[Extracted data entries]
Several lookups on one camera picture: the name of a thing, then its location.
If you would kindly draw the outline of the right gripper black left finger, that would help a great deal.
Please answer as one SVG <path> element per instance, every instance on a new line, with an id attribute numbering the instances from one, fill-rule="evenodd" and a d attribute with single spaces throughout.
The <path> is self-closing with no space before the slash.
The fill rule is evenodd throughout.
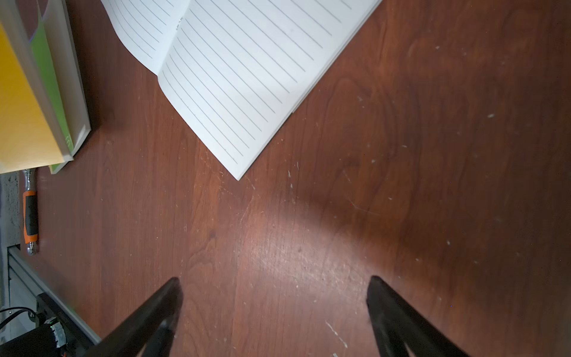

ASSIGNMENT: What's needed is an exact copy of every entry, minus the pictures.

WRITTEN REPLY:
Several lookups on one camera picture: the name of a thing, then its location.
If you would kindly draw the outline of the right gripper black left finger, that would help a great deal.
Please answer as one SVG <path> element per instance, every instance on a new line, with an id attribute numbering the instances from one, fill-rule="evenodd" and a d attribute with single spaces throughout.
The <path> is self-closing with no space before the slash.
The fill rule is evenodd throughout.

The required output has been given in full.